### REQUIRED ACTION
Scan the material below for the string "teal". Report every line that has it.

### MATERIALS PROVIDED
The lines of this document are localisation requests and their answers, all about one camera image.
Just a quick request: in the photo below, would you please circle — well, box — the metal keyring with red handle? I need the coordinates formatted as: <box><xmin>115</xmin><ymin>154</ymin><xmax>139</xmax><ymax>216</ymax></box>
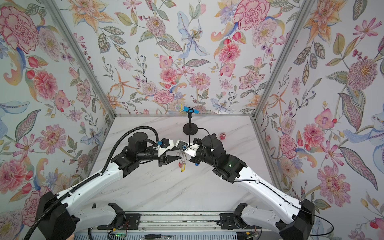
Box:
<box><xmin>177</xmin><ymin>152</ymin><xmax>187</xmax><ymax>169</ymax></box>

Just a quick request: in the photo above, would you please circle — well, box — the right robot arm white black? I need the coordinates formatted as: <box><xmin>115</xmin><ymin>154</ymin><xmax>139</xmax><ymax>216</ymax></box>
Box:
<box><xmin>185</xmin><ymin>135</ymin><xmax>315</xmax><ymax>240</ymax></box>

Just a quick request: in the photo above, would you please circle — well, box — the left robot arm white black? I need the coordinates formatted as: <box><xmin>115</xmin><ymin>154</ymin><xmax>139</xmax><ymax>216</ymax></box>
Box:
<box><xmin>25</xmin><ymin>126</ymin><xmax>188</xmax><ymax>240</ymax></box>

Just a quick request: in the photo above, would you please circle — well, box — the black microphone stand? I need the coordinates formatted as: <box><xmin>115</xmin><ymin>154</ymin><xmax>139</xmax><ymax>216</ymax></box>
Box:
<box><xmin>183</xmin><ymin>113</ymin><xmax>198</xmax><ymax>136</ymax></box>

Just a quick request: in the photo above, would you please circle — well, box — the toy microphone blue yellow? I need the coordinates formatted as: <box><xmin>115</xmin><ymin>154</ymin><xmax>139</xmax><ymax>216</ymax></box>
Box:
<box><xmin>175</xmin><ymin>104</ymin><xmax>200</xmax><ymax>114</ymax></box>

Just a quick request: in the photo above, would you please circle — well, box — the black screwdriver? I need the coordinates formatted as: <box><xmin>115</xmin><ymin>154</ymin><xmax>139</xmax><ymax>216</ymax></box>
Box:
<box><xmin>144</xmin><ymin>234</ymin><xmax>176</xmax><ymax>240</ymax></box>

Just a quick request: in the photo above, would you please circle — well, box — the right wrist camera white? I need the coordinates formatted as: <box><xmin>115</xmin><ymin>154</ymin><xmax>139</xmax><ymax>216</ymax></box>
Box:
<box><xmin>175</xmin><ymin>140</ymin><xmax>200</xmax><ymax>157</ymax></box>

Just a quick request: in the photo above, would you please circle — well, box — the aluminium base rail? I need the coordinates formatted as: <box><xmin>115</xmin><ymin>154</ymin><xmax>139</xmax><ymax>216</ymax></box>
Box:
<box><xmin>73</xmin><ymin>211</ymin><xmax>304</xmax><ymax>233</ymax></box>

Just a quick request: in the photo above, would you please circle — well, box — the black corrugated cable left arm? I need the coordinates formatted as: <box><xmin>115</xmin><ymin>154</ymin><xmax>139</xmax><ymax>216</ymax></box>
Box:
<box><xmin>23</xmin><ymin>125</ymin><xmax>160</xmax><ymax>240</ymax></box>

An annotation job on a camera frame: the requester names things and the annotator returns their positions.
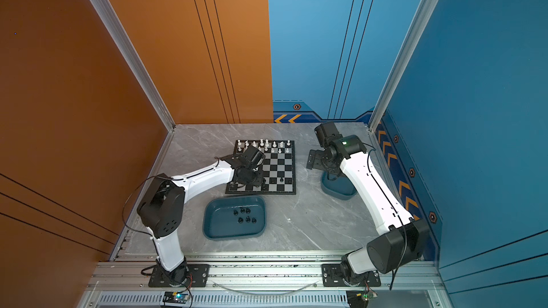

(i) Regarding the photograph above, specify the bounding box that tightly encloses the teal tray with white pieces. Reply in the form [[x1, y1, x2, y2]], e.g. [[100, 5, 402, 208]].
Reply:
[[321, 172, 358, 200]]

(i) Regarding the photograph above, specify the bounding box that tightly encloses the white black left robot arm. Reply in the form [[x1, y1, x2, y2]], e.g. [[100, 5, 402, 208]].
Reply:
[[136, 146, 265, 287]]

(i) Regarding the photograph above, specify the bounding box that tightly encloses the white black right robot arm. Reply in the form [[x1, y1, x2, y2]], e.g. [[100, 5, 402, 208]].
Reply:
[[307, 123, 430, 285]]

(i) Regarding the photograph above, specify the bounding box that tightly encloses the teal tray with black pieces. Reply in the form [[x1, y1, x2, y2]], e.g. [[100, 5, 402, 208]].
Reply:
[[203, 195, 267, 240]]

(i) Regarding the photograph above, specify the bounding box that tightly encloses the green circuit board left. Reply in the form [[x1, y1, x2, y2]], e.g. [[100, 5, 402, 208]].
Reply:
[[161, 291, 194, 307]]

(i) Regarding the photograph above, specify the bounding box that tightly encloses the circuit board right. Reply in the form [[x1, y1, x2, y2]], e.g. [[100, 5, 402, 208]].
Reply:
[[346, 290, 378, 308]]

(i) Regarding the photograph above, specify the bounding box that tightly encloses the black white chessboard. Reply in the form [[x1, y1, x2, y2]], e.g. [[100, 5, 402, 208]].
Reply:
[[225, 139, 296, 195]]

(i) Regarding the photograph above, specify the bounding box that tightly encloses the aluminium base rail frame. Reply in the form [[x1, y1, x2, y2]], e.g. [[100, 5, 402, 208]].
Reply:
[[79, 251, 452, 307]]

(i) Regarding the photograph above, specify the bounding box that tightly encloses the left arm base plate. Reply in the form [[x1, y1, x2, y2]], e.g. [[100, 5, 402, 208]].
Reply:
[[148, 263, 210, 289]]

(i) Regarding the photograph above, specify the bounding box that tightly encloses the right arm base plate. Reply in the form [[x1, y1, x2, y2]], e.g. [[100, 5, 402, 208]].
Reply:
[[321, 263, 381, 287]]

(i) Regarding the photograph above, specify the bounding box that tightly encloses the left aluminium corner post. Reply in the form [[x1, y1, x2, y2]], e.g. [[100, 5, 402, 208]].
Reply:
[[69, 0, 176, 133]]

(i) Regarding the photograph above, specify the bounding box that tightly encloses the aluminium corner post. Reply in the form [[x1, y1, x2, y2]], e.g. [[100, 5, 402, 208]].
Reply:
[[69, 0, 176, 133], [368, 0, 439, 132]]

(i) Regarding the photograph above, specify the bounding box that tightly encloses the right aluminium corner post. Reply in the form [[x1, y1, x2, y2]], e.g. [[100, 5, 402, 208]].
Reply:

### EXERCISE OUTPUT
(i) Regarding the photograph above, specify the bounding box that tightly encloses the teal tray with white pieces. Reply in the form [[x1, y1, x2, y2]], e.g. [[100, 5, 402, 208]].
(i) Regarding the photograph above, specify the bounding box that tightly encloses the teal tray with black pieces. Reply in the form [[x1, y1, x2, y2]], e.g. [[100, 5, 402, 208]].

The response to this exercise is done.